66.Bölüm

288 15 1
                                    

İyi okumalar...

Düzenlenmiştir.

"Hayır! Gelme! Yapma bunu yapma! İstersen öldür ama bunu yapma!" diye bağırıyordum. Ama nafileydi. Hala üzerime doğru geliyordu. Duvarla sırtım buluşunca anladım ki bunu yapacaktı. Sırıtarak yanıma geldi ve konuşmaya başladı.

"Hadi ama güzelim korkacak bir şey yok. Hem zaten eninde sonunda benim olacaksın nereye kadar kaçacaksın ki."

"Hayır yaklaşma!" hala üzerime doğru geliyordu. "Hayır gelme! Yaklaşma! Hayır hayır hayır!"

Birinin beni sarstığını fark ettiğimde gözlerimi açtım. Karşımda Berke vardı endişeli bir yüz ifadesiyle bana bakıyordu. Neyse ki hepsi rüyaydı. Derin bir nefes aldım.

"İyi misin?"diye sordu. Ses tonunda endişe korku ve hüzün vardı. Başımı hayır anlamında salladım. Rüya olsa bile çok korkmuştum. Hatta rüya olmasına rağmen çok gerçekçiydi. Ağlıyordum. Berke bana sarıldığında hıçkırmaya da başlamıştım artık. 

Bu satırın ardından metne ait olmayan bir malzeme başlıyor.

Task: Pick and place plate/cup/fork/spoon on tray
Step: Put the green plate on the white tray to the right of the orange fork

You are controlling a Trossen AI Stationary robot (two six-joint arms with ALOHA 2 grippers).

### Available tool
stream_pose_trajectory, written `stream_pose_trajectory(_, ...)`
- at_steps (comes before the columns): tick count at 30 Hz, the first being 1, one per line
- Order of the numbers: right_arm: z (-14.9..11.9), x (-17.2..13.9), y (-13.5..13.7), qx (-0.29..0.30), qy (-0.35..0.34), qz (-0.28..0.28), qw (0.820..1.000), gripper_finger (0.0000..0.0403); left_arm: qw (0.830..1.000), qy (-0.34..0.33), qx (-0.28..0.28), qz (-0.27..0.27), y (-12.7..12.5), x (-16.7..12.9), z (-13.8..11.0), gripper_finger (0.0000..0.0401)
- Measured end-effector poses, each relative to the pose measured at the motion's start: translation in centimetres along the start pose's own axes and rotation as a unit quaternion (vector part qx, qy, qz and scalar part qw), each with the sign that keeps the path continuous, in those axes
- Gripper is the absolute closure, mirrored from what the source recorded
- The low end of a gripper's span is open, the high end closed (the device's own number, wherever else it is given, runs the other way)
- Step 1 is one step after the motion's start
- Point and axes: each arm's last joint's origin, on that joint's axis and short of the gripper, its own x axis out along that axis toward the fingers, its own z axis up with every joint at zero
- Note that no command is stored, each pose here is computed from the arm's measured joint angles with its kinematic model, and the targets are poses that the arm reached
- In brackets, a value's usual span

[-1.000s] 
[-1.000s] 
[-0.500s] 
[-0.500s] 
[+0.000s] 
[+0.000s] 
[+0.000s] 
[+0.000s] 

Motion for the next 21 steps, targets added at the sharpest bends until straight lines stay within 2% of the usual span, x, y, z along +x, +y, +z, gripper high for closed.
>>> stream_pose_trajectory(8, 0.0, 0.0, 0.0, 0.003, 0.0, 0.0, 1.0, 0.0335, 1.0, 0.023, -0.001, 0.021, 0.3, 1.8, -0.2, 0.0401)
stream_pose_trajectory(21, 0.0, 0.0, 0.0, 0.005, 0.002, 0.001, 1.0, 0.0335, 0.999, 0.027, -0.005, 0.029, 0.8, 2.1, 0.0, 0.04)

"Hepsi geçti ben yanındayım. O herif artık bize sana dokunamayacak. Her şey bitti. Çok mutlu olacağız." dediklerinin doğru olduğunu biliyordum ama işte yine de ağlamamı durduramıyordum. Hem belli ki ağlamak bana iyi geliyordu.  "Ağlamanı istemediğimi biliyorsun. Sadece bu seferlik sesimi çıkartmayacağım çünkü ağlarken rahatladığını hissediyorum." dediğinde daha çok sarıldım ona.  

"Teşekkür ederim."dedim. Ağlamıyordum artık. Berke'nin de dediği gibi rahatlamıştım ve iyiydim. Berke dediklerimi duyunca ayrılıp geri çekildi ve bana bakmaya başladı.

"Ne için?"

"Her zaman yanımda olduğun beni sevdiğin dinlediğin bana iyi geldiğin için teşekkür derim."

"Kıyamam sana. Lütfen teşekkür etme. Ben teşekkür edilecek bir şey yapmadım. Ayrıca şunu unutma her şartta ve koşulda senin yanında olacağım." 

"İyi ki varsın."dedim burnumu çekerek.

"Asıl sen iyi ki varsın. Şu halinle bile güzelsin."

"Ne varmış halimde?"

"Gözlerin biraz şişmiş burnun kızarmış saçın biraz dağılmış."

"Ya Berke ciddi olamazsın."deyip hemen aynaya baktım. Dedikleri doğruydu. Hatta saçlarım biraz değil bayağı dağılmış ve kabarmıştı. Hemen ayağa kalkıp odamdaki banyoya girdim.  Berke ise arkamdan gülüyordu. Rezil olmuştum galiba.  Saçlarımı tarayıp at kuyruğu yaptım. Elimi yüzümü yıkadım. Havluyla kuruladıktan sonra dışarı çıktım. Berke sırt üstü uzanmış tavana bakıyordu. Geldiğimi gördü ve doğruldu. Gülümsüyordu. İçten ve sıcacık gülümsüyordu.  Eliye oturmam için işaret etti.Dediğini yapıp oturdum. Ellerimi ellerinin arasına aldı ve gözlerimin içine bakmaya başladı. Öyle derin öyle güzel bakıyordu ki kayboluyordum resmen.

"Bak Alara ben seni her halinle seviyorum ve seveceğim.  Benden utanma. Ciddiyim ne olursa olsun utanma. Hem ben senin kalbine aşık oldum. Tabii ki de görüşünü seviyorum ama çirkin olsan bile bırakmam seni ki bu mümkün değil. Yani çirkin olman ve tabii seni bırakmam. Neyse diyeceğim o ki seni her halinle seveceğim." dediklerinden sonra ona bir kez daha aşık oldum. O güzel kalbine bir kez daha aşık oldum. İkimizde birbirimizin gözlerine bakarken Berke bakışlarını dudaklarıma indirdi. Kendime engel olamayıp bende dudaklarına baktım. Bakışlarım tekrar kusursuz yüzüne kaydı. O ise hala dudaklarıma bakıyordu. Öpmek için yaklaştı. Benimde gözlerim kapanırken birisi kapıyı tıkladı. Ben hemen ayağa kalkıp camın önüne geçerken kendi kendine konuşuyordu.